* DIRECTIONS FOR THIS TASK *
Return each line below holding the string "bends".

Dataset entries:
_ _ _ _ _
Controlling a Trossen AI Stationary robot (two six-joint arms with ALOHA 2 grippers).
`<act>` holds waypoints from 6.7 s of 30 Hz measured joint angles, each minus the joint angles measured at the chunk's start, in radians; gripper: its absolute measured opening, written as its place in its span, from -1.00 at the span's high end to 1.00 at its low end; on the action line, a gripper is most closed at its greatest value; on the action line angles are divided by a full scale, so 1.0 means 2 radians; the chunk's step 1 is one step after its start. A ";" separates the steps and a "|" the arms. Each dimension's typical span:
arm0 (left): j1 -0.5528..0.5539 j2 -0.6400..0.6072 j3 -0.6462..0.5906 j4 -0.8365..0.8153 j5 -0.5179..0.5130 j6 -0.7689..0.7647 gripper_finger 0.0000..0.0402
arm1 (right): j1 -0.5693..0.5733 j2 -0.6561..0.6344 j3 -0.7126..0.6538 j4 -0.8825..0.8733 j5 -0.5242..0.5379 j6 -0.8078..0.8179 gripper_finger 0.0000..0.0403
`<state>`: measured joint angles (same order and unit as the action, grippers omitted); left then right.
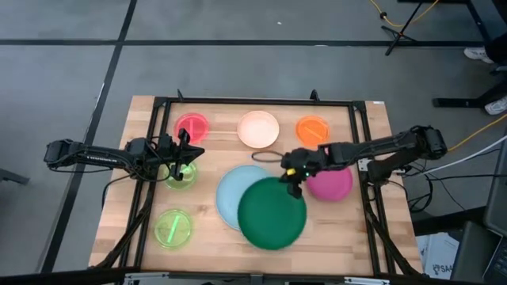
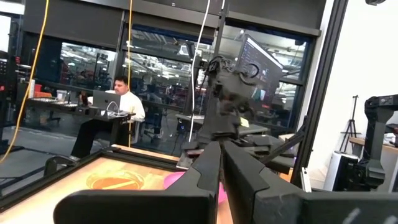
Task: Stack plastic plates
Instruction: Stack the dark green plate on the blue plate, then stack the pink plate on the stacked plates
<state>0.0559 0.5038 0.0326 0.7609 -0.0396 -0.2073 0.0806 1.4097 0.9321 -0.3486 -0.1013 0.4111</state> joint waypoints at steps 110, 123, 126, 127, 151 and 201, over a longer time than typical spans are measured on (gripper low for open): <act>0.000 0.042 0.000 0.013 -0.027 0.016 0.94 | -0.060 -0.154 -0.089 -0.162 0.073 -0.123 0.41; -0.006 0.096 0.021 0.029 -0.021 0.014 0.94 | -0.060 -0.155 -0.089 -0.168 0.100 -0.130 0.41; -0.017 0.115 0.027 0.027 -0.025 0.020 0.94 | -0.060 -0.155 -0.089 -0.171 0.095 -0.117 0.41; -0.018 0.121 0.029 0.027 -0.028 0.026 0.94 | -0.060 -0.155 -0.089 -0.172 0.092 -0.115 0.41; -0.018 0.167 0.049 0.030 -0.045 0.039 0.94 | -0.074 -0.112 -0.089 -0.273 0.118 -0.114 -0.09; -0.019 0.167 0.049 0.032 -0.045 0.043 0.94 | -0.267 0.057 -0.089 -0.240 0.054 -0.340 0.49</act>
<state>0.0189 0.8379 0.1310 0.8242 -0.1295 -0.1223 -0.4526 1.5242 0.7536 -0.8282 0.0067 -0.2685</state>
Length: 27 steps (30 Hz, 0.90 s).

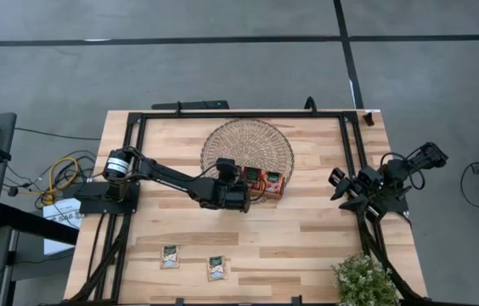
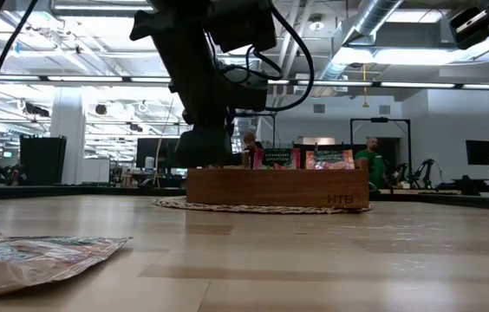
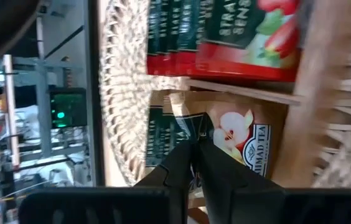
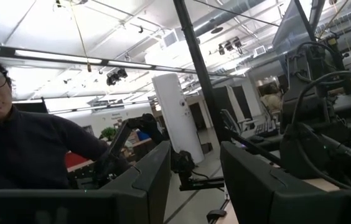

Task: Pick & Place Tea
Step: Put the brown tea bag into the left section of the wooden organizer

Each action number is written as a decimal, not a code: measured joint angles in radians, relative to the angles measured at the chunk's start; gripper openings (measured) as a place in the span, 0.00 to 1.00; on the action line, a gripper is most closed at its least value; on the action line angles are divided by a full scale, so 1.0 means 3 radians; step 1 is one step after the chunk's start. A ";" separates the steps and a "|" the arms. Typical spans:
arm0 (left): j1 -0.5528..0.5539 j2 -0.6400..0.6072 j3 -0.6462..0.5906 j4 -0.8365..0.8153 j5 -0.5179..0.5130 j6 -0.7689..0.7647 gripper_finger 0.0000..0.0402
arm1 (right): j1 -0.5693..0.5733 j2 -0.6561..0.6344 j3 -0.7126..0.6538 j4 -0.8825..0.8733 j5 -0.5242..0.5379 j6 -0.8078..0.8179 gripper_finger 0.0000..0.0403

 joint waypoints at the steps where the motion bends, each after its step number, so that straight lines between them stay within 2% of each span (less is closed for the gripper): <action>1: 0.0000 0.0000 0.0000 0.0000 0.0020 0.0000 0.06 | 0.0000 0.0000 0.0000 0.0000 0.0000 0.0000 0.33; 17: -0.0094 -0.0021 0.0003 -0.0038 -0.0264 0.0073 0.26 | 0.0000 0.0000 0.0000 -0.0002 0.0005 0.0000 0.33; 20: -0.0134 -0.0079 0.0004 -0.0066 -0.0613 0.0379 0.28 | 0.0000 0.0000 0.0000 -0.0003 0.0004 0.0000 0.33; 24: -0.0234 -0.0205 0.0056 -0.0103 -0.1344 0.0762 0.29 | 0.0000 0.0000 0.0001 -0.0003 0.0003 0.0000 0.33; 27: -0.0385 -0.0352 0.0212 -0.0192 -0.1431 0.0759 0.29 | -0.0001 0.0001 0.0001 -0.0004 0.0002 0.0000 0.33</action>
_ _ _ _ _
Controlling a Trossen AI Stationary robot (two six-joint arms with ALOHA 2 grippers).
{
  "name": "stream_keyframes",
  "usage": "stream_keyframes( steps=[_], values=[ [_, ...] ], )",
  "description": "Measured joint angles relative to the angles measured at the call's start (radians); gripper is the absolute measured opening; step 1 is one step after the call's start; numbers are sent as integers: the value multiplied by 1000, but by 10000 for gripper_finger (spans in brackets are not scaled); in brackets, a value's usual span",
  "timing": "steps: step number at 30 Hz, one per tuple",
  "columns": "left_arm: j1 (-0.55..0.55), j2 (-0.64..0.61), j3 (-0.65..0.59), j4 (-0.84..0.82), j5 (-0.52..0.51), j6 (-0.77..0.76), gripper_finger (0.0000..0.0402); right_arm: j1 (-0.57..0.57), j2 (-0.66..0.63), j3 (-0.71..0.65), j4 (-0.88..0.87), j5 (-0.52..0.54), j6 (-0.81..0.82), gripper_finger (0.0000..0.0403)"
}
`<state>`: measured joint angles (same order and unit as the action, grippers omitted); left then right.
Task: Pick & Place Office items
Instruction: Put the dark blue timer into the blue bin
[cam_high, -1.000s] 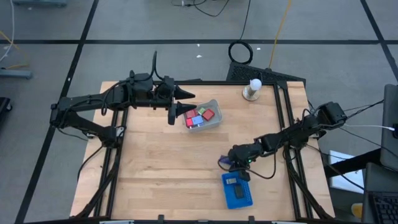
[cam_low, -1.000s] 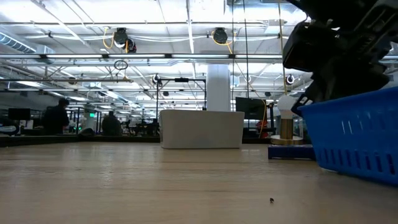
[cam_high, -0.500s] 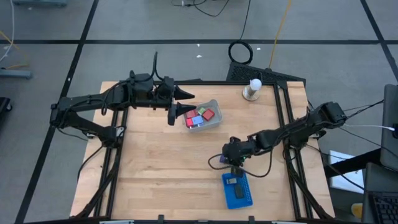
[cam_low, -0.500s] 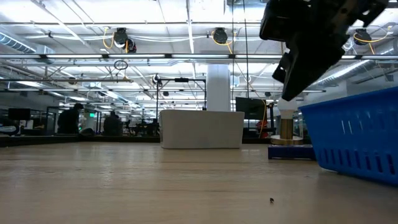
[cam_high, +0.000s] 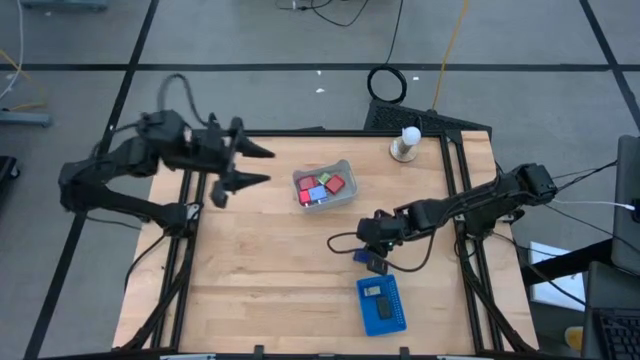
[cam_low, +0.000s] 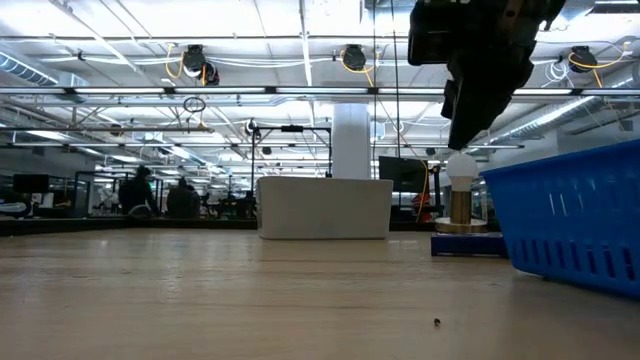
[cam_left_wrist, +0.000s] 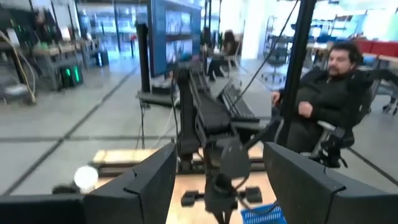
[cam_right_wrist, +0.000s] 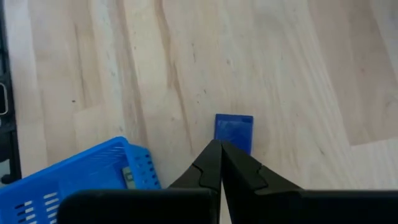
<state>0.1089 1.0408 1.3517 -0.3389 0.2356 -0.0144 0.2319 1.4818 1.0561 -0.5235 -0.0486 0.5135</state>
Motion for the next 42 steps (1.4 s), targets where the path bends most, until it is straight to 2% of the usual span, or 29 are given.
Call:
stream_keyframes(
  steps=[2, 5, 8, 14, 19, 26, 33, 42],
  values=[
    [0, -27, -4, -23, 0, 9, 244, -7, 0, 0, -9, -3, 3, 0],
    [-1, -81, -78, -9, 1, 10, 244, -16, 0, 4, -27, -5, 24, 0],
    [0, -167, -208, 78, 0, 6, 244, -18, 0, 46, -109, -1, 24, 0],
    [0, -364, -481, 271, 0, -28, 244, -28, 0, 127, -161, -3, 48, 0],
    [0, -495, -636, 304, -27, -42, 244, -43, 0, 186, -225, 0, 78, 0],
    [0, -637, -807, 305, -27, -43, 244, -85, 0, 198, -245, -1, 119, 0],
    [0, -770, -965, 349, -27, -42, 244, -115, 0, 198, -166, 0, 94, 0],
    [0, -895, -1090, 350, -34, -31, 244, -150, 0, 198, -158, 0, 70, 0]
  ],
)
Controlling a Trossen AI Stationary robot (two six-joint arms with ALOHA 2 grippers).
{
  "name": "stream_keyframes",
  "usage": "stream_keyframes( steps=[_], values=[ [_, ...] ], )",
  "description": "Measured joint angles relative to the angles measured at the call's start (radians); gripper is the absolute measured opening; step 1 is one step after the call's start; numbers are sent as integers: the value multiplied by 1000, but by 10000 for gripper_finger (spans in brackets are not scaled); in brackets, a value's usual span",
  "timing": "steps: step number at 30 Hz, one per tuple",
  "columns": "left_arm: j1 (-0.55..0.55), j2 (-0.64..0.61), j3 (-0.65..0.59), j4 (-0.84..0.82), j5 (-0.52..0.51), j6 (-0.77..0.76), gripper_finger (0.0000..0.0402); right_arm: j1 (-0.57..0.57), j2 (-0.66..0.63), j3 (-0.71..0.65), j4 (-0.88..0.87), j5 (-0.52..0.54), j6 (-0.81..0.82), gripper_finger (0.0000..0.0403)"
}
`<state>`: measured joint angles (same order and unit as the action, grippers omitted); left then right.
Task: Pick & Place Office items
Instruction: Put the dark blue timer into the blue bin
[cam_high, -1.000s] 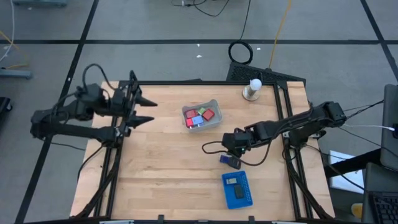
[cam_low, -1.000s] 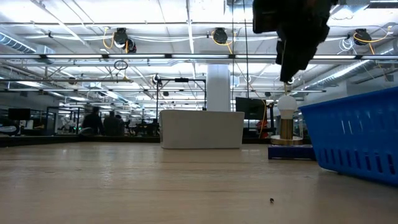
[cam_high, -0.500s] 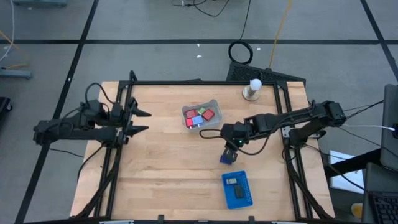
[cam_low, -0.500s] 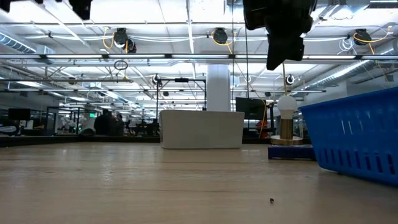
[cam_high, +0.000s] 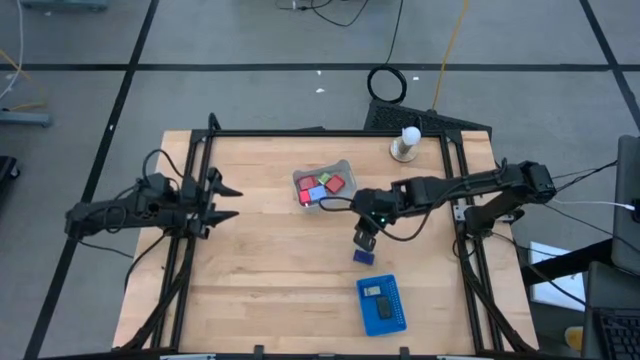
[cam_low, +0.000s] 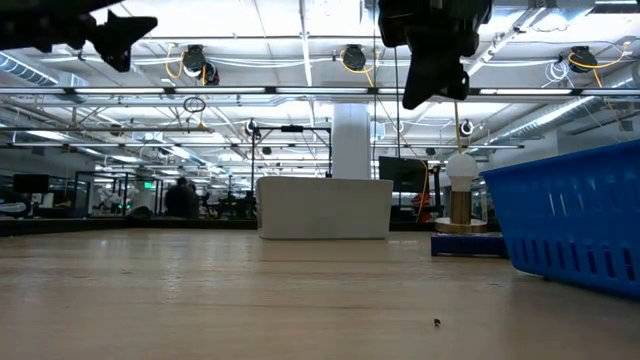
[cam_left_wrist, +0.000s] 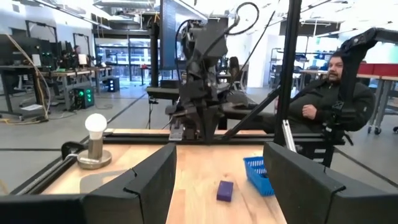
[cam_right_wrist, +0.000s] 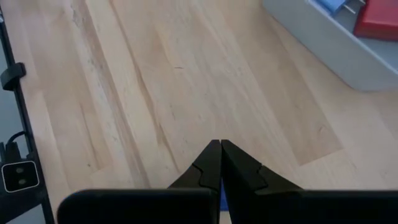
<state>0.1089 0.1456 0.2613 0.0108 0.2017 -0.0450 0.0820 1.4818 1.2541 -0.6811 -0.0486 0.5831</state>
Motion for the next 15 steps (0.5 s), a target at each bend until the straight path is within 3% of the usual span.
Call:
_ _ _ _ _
* EXERCISE SOLUTION *
 joint waypoints at the steps where the motion bends, each after its step number, so that straight lines between them stay within 2% of each span (less is closed for the gripper): <action>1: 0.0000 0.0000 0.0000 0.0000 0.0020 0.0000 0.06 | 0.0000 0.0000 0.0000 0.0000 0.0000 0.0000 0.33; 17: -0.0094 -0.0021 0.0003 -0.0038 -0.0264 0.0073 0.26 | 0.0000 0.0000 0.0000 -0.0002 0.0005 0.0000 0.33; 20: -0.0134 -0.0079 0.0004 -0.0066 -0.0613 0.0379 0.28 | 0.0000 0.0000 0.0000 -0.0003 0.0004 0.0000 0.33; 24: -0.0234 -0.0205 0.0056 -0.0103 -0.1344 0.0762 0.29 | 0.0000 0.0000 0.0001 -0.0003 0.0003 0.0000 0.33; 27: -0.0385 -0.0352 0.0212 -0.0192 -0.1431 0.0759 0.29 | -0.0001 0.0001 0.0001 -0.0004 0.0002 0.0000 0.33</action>
Motion for the next 42 steps (1.4 s), targets where the path bends most, until it is straight to 2% of the usual span, or 29 are given.

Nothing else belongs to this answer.